2023-05-18 13:08:05

by Hao Jia

[permalink] [raw]
Subject: [PATCH] cgroup: rstat: Simplified cgroup_base_stat_flush() update last_bstat logic

In cgroup_base_stat_flush() function, {rstatc, cgrp}->last_bstat
needs to be updated to the current {rstatc, cgrp}->bstat, directly
assigning values instead of adding the last value to delta.

Signed-off-by: Hao Jia <[email protected]>
---
kernel/cgroup/rstat.c | 4 ++--
1 file changed, 2 insertions(+), 2 deletions(-)

diff --git a/kernel/cgroup/rstat.c b/kernel/cgroup/rstat.c
index 9c4c55228567..3e5c4c1c92c6 100644
--- a/kernel/cgroup/rstat.c
+++ b/kernel/cgroup/rstat.c
@@ -376,14 +376,14 @@ static void cgroup_base_stat_flush(struct cgroup *cgrp, int cpu)
/* propagate percpu delta to global */
cgroup_base_stat_sub(&delta, &rstatc->last_bstat);
cgroup_base_stat_add(&cgrp->bstat, &delta);
- cgroup_base_stat_add(&rstatc->last_bstat, &delta);
+ rstatc->last_bstat = rstatc->bstat;

/* propagate global delta to parent (unless that's root) */
if (cgroup_parent(parent)) {
delta = cgrp->bstat;
cgroup_base_stat_sub(&delta, &cgrp->last_bstat);
cgroup_base_stat_add(&parent->bstat, &delta);
- cgroup_base_stat_add(&cgrp->last_bstat, &delta);
+ cgrp->last_bstat = cgrp->bstat;
}
}

--
2.37.0



2023-05-19 04:38:16

by Hao Jia

[permalink] [raw]
Subject: Re: [PATCH] cgroup: rstat: Simplified cgroup_base_stat_flush() update last_bstat logic



On 2023/5/18 Hao Jia wrote:
> In cgroup_base_stat_flush() function, {rstatc, cgrp}->last_bstat
> needs to be updated to the current {rstatc, cgrp}->bstat, directly
> assigning values instead of adding the last value to delta.
>
> Signed-off-by: Hao Jia <[email protected]>
> ---
> kernel/cgroup/rstat.c | 4 ++--
> 1 file changed, 2 insertions(+), 2 deletions(-)
>
> diff --git a/kernel/cgroup/rstat.c b/kernel/cgroup/rstat.c
> index 9c4c55228567..3e5c4c1c92c6 100644
> --- a/kernel/cgroup/rstat.c
> +++ b/kernel/cgroup/rstat.c
> @@ -376,14 +376,14 @@ static void cgroup_base_stat_flush(struct cgroup *cgrp, int cpu)
> /* propagate percpu delta to global */
> cgroup_base_stat_sub(&delta, &rstatc->last_bstat); *(1)*
> cgroup_base_stat_add(&cgrp->bstat, &delta);
> - cgroup_base_stat_add(&rstatc->last_bstat, &delta);
> + rstatc->last_bstat = rstatc->bstat; *(2)*

Some things are wrong, the value of rstatc->bstat at (1) and (2) may not
be the same, rstatc->bstat may be updated on other cpu.

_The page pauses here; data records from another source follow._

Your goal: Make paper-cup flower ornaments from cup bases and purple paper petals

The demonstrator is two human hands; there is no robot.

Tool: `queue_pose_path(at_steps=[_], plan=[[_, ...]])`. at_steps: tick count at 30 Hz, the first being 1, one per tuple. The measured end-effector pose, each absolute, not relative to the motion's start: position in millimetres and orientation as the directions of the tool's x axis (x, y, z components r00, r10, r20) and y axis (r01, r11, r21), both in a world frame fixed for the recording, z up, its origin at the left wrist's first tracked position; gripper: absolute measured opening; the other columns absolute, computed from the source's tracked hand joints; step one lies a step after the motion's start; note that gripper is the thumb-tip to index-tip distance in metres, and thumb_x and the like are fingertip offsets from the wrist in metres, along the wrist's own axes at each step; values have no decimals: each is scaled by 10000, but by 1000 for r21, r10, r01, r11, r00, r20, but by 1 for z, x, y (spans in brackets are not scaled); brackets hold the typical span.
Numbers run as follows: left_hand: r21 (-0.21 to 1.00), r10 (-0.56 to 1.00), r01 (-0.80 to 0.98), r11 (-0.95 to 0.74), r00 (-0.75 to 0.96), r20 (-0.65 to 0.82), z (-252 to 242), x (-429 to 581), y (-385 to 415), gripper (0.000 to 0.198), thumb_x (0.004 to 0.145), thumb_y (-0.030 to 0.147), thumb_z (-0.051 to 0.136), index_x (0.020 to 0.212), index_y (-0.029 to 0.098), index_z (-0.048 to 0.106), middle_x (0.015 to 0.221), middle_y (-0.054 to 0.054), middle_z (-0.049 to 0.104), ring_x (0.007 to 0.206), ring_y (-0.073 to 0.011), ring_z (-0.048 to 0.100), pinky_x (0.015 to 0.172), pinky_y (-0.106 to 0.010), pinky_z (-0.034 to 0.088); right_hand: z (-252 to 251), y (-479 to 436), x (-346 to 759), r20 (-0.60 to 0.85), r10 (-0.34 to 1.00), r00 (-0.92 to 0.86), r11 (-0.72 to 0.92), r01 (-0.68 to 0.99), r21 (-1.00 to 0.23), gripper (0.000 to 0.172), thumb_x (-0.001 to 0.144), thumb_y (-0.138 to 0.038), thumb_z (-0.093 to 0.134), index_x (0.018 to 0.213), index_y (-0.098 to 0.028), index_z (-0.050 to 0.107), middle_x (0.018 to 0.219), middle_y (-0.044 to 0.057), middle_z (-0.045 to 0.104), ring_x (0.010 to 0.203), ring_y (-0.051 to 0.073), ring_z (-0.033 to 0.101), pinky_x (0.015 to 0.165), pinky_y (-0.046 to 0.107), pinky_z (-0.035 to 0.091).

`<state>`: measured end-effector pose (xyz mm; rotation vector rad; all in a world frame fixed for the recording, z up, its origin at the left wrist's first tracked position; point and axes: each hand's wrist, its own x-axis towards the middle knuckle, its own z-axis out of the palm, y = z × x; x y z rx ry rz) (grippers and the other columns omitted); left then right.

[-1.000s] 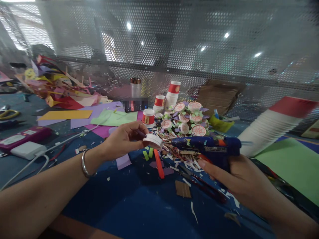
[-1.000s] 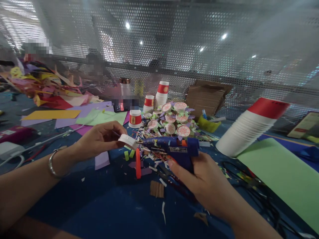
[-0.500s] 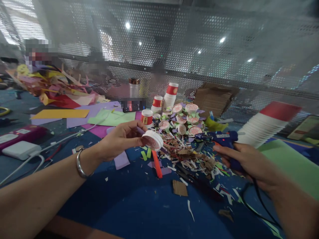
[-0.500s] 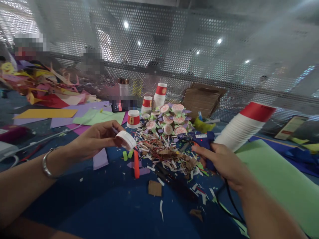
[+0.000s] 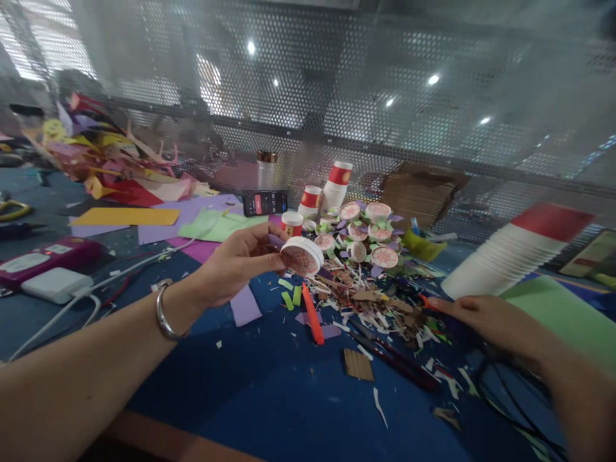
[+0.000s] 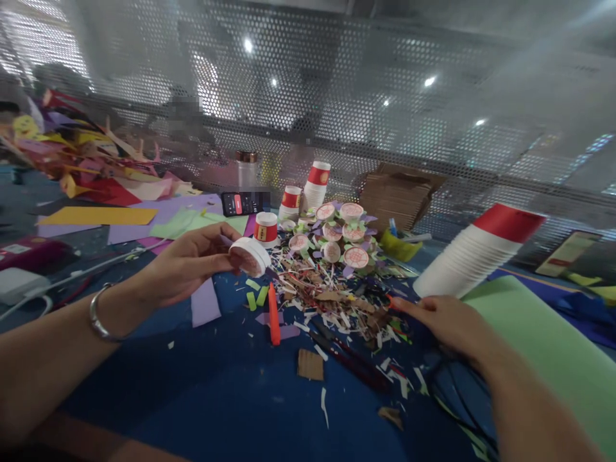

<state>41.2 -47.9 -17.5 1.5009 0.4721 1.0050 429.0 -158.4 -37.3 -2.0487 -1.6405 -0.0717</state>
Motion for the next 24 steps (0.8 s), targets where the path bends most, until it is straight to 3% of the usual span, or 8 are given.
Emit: queue_pose_path(at_steps=[2,4,6,9,12,14,18,24], plan=[[942,793,-260,-214,517,323,-17,41,-47,203,768,157,752,917,161,614,853,-25,724,799,-143,685,718,-254,519,-27,-157,419,381,854,355,-258,924,-283,497,834,-515,656,428,-256,532,426,57,560,407,220,508,498,351,334],[938,806,-271,-215,493,327,-17,41,-47,197,771,167,749,915,166,615,866,-22,716,793,-139,675,688,-245,507,-15,-153,398,420,831,364,-273,925,-263,357,833,-479,657,555,-261,597,553,71,663,499,239,584,543,359,374],[936,818,-281,-211,473,327,-17,41,-46,198,769,177,753,913,169,617,877,-22,711,804,-140,672,688,-242,502,-4,-147,368,393,893,219,-116,956,-268,286,876,-477,606,708,-253,665,607,64,690,565,237,628,567,347,390],[936,840,-291,-198,443,315,-17,42,-46,202,759,172,756,913,173,627,871,-12,700,810,-133,661,710,-243,507,2,-132,316,237,967,-99,168,941,-294,238,901,-421,575,800,-233,680,702,32,712,601,197,636,584,309,426],[925,861,-324,-198,393,322,-16,40,-46,217,743,173,767,908,180,628,859,6,692,781,-116,651,696,-231,509,-6,-110,270,162,948,-274,308,919,-245,130,900,-244,570,853,-205,685,832,42,725,672,174,635,639,293,458],[915,868,-353,-197,371,331,-16,39,-45,232,732,177,774,909,183,624,834,20,687,729,-101,641,668,-219,505,-15,-95,248,155,934,-322,351,910,-222,88,886,-219,608,898,-192,692,895,60,721,758,185,647,693,297,470],[906,867,-376,-193,367,338,-14,38,-45,212,733,180,764,883,182,614,812,32,663,685,-86,615,658,-221,505,-28,-70,221,127,919,-372,390,903,-179,148,891,-276,666,997,-177,698,977,86,717,919,234,656,830,359,480],[902,862,-383,-199,369,347,-15,38,-44,195,735,186,764,865,177,619,852,15,653,764,-105,621,681,-223,511,-36,-47,209,-18,924,-381,372,910,-181,170,948,-315,647,1010,-161,684,1010,54,705,891,189,672,833,397,549]])
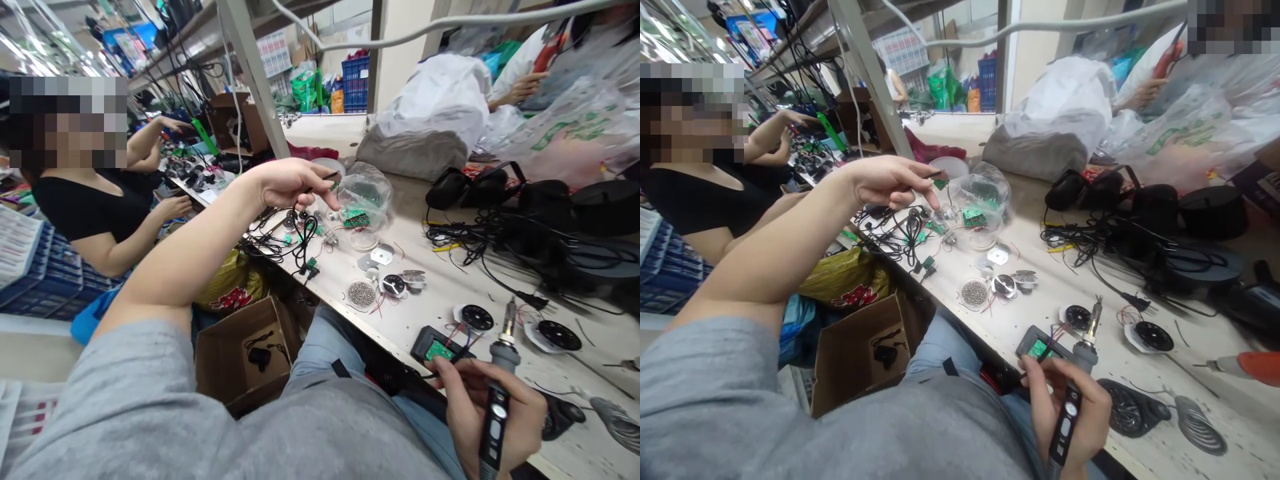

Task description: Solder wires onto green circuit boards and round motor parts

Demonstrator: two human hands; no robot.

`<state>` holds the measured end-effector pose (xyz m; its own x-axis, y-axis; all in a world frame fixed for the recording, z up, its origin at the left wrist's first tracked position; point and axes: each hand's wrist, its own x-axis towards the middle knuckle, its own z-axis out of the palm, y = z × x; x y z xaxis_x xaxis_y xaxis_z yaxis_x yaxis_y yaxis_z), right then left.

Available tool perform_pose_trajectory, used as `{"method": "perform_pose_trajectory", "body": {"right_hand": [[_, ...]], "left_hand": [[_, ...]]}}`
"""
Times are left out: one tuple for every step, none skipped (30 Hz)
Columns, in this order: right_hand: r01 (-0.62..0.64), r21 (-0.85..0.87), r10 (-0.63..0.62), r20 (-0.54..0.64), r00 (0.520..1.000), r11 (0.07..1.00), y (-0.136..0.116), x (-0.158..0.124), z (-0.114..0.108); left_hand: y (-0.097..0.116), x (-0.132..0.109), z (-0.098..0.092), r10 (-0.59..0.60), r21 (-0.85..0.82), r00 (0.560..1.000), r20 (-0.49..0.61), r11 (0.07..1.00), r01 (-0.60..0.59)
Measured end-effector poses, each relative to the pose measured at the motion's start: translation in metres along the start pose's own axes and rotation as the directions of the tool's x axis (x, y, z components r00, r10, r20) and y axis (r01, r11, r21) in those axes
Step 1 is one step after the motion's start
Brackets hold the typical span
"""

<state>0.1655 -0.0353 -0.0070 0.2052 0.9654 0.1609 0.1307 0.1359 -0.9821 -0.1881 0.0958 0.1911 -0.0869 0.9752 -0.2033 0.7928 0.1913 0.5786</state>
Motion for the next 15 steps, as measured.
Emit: {"method": "perform_pose_trajectory", "body": {"right_hand": [[-0.007, -0.008, 0.007, 0.003, 1.000, 1.000, 0.000, 0.000, 0.000], [-0.008, -0.015, 0.008, 0.008, 1.000, 1.000, 0.000, 0.000, 0.001], [-0.005, -0.019, 0.005, 0.016, 1.000, 1.000, 0.000, 0.000, 0.001], [0.001, -0.022, -0.001, 0.022, 1.000, 1.000, 0.001, 0.000, 0.001], [0.005, -0.027, -0.004, 0.027, 1.000, 1.000, 0.001, 0.001, 0.002], [0.006, -0.032, -0.005, 0.030, 1.000, 0.999, 0.001, 0.001, 0.001], [0.006, -0.037, -0.005, 0.028, 1.000, 0.999, 0.001, 0.001, 0.001], [0.000, -0.043, 0.001, 0.031, 1.000, 0.999, 0.001, 0.001, 0.000], [-0.007, -0.049, 0.008, 0.032, 0.999, 0.999, 0.001, 0.000, 0.000], [-0.013, -0.055, 0.015, 0.034, 0.999, 0.998, 0.001, 0.000, -0.001], [-0.019, -0.059, 0.021, 0.036, 0.999, 0.998, 0.001, 0.001, -0.002], [-0.024, -0.063, 0.027, 0.040, 0.999, 0.998, 0.001, 0.001, -0.002], [-0.031, -0.065, 0.034, 0.045, 0.998, 0.997, 0.002, 0.001, -0.002], [-0.035, -0.064, 0.038, 0.047, 0.998, 0.997, 0.003, 0.001, -0.001], [-0.040, -0.060, 0.043, 0.052, 0.998, 0.997, 0.004, 0.001, 0.000]], "left_hand": [[-0.002, 0.003, 0.000, 0.009, -0.019, 0.999, 0.037, 1.000, -0.009], [-0.005, 0.005, 0.003, 0.014, -0.056, 0.996, 0.090, 0.998, -0.009], [-0.009, 0.008, 0.009, 0.009, -0.097, 0.989, 0.147, 0.995, 0.006], [-0.014, 0.009, 0.017, -0.008, -0.130, 0.980, 0.200, 0.991, 0.035], [-0.019, 0.011, 0.027, -0.037, -0.148, 0.969, 0.244, 0.986, 0.075], [-0.025, 0.011, 0.039, -0.073, -0.151, 0.959, 0.273, 0.982, 0.118], [-0.031, 0.010, 0.051, -0.112, -0.141, 0.953, 0.283, 0.977, 0.157], [-0.037, 0.009, 0.064, -0.153, -0.119, 0.951, 0.267, 0.975, 0.190], [-0.044, 0.006, 0.077, -0.190, -0.080, 0.956, 0.225, 0.974, 0.213], [-0.051, 0.003, 0.089, -0.227, -0.019, 0.961, 0.156, 0.972, 0.233], [-0.059, -0.001, 0.099, -0.260, 0.060, 0.963, 0.070, 0.965, 0.256], [-0.067, -0.005, 0.109, -0.287, 0.141, 0.958, -0.013, 0.948, 0.285], [-0.075, -0.010, 0.116, -0.307, 0.211, 0.948, -0.081, 0.924, 0.318], [-0.083, -0.014, 0.123, -0.326, 0.264, 0.937, -0.128, 0.899, 0.349], [-0.092, -0.017, 0.129, -0.345, 0.294, 0.926, -0.151, 0.879, 0.375]]}}
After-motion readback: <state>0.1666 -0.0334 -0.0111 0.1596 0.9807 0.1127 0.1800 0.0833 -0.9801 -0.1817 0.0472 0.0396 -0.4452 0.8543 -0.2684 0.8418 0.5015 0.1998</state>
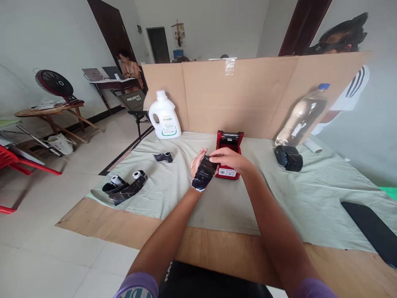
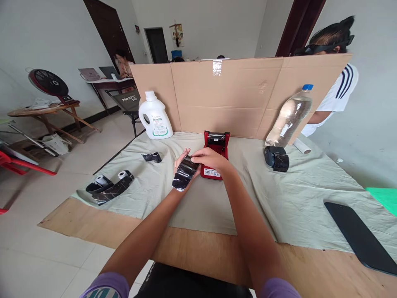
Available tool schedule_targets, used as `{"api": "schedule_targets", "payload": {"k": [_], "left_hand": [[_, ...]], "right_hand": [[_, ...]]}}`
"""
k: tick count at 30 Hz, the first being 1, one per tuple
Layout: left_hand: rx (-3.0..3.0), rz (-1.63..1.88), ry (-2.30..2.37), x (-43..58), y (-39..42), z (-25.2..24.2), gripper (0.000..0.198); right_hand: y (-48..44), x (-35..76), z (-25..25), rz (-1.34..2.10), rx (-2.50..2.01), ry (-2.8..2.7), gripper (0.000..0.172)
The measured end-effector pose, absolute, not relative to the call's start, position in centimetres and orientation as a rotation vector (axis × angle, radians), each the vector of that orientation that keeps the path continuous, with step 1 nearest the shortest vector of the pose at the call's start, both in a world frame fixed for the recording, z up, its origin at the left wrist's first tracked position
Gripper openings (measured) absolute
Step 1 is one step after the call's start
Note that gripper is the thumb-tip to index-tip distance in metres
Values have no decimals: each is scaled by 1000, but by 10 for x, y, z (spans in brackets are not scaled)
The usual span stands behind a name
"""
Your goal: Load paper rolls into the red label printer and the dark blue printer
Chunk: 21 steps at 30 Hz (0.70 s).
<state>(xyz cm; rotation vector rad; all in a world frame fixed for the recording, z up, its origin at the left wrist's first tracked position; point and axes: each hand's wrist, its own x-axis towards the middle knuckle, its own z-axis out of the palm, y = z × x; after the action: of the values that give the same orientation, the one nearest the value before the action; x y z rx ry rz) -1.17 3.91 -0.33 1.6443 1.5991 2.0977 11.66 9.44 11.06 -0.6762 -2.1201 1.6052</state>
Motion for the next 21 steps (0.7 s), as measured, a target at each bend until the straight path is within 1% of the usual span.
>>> {"api": "schedule_targets", "payload": {"k": [3,6,9,10,12,15,18,21], "left_hand": [[1849,2107,1732,-8,42,-12,65],[1954,2017,1743,-4,43,-17,59],[2158,1859,1719,-1,41,-19,62],[2231,1803,1723,0,41,-19,61],[2369,1699,1721,2,40,-19,48],[2541,1586,1659,7,40,-20,31],[2577,1533,1666,11,41,-21,28],[2523,1510,1742,13,41,-19,30]], "right_hand": [[103,125,113,1538,-632,-2160,11],[124,137,110,1210,-760,-2203,3],[152,151,100,852,-1020,-2196,14],[161,154,96,763,-1093,-2210,16],[175,157,88,639,-1184,-2267,17],[188,153,77,539,-1203,-2366,18],[195,142,70,510,-1180,-2435,22],[198,129,67,528,-1282,-2428,23]]}}
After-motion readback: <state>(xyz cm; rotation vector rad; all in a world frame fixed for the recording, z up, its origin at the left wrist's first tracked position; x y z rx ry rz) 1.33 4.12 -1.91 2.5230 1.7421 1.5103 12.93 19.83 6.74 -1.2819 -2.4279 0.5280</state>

Sorry for the noise.

>
> /* propagate global delta to parent (unless that's root) */
> if (cgroup_parent(parent)) {
> delta = cgrp->bstat;
> cgroup_base_stat_sub(&delta, &cgrp->last_bstat);
> cgroup_base_stat_add(&parent->bstat, &delta);
> - cgroup_base_stat_add(&cgrp->last_bstat, &delta);
> + cgrp->last_bstat = cgrp->bstat;
> }
> }
>

Maybe something like this?


In cgroup_base_stat_flush() function, {rstatc, cgrp}->last_bstat
needs to be updated to the current {rstatc, cgrp}->bstat after the
calculation.

For the rstatc->last_bstat case, rstatc->bstat may be updated on other
cpus during our calculation, resulting in inconsistent rstatc->bstat
statistics for the two reads. So we use the temporary variable @cur to
record the read statc->bstat statistics, and use @cur to update
rstatc->last_bstat.

For the cgrp->last_bstat case, we already hold cgroup_rstat_lock, so
cgrp->bstat will not change during the calculation process, and it can
be directly used to update cgrp->last_bstat.

It is better for us to assign directly instead of using
cgroup_base_stat_add() to update {rstatc, cgrp}->last_bstat.

Signed-off-by: Hao Jia <[email protected]>
---
kernel/cgroup/rstat.c | 9 +++++----
1 file changed, 5 insertions(+), 4 deletions(-)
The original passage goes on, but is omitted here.